* TASK REQUIREMENTS
If a line below contains the word "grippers", count it; give only the total.

##### DATA TO PROCESS

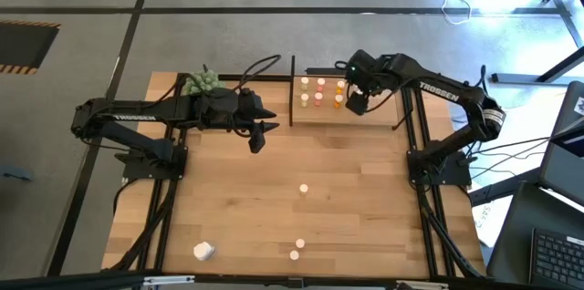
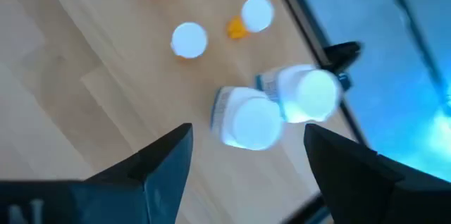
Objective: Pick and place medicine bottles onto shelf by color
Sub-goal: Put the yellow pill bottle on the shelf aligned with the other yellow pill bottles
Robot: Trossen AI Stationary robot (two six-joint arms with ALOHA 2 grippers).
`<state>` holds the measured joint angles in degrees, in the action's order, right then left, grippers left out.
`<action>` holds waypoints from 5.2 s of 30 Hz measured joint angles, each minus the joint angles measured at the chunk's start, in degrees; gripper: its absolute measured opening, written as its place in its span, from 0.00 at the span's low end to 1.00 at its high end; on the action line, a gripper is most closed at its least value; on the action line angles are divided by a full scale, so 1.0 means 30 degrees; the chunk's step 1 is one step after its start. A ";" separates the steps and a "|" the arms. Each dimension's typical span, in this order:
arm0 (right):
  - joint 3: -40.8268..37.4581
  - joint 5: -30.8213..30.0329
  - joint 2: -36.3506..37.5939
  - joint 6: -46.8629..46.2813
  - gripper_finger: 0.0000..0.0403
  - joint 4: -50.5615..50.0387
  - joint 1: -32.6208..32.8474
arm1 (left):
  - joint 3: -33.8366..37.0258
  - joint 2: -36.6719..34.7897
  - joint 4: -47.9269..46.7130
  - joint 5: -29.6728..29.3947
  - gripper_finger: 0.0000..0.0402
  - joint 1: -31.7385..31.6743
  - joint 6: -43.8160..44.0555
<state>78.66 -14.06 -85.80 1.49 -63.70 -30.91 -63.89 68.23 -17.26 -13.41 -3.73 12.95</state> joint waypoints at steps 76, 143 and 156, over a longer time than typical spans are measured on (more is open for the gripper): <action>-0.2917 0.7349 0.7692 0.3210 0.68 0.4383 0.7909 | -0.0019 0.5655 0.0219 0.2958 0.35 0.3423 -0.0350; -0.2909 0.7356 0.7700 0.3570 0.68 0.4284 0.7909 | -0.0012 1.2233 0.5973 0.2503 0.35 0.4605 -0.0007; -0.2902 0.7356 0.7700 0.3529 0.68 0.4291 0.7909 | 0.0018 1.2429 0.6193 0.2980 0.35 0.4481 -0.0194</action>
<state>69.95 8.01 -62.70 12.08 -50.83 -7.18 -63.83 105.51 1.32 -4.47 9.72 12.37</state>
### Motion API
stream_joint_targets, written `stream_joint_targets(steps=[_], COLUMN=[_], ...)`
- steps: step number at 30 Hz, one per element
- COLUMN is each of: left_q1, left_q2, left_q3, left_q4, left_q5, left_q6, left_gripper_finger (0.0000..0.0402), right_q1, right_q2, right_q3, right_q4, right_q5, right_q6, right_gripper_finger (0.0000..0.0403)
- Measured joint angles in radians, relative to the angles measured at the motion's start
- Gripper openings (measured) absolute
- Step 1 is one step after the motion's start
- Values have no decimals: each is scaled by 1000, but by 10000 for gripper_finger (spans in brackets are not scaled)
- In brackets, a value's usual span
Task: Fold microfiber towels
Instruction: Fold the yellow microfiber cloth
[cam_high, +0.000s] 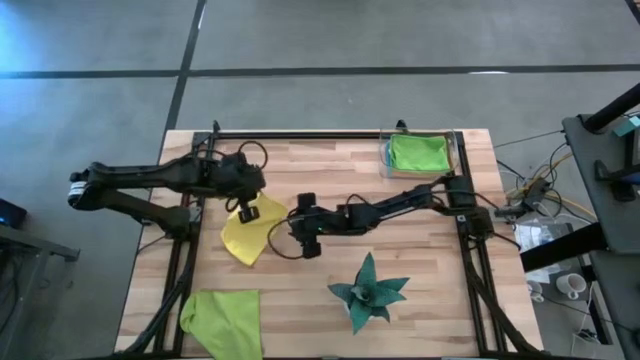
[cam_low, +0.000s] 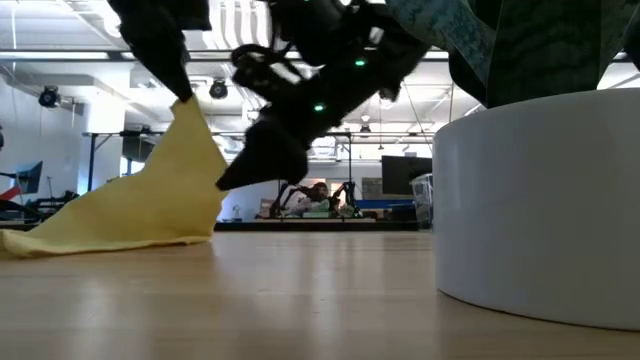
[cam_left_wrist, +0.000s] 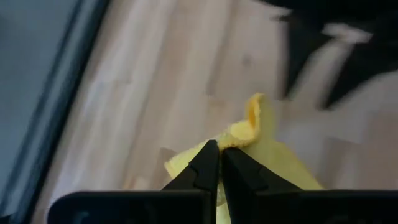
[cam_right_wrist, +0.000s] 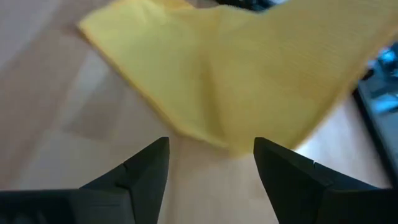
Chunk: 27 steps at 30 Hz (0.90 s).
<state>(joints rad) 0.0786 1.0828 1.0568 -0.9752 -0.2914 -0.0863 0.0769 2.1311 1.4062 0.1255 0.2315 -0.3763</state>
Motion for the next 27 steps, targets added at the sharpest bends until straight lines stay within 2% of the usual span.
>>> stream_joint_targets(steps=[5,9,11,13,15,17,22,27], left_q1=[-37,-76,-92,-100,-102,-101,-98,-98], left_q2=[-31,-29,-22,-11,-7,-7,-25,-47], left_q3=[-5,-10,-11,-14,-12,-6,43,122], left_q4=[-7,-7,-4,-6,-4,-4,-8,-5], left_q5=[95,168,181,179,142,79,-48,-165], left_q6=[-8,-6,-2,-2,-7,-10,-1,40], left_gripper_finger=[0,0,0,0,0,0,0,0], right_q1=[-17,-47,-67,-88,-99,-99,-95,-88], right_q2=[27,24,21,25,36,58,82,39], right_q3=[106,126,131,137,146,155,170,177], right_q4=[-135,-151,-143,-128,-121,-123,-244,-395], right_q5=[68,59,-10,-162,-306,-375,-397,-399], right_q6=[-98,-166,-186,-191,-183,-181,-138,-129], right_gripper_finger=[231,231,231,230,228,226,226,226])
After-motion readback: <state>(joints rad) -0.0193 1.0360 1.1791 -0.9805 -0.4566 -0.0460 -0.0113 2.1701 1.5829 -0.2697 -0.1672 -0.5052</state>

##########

* YOUR RESPONSE
2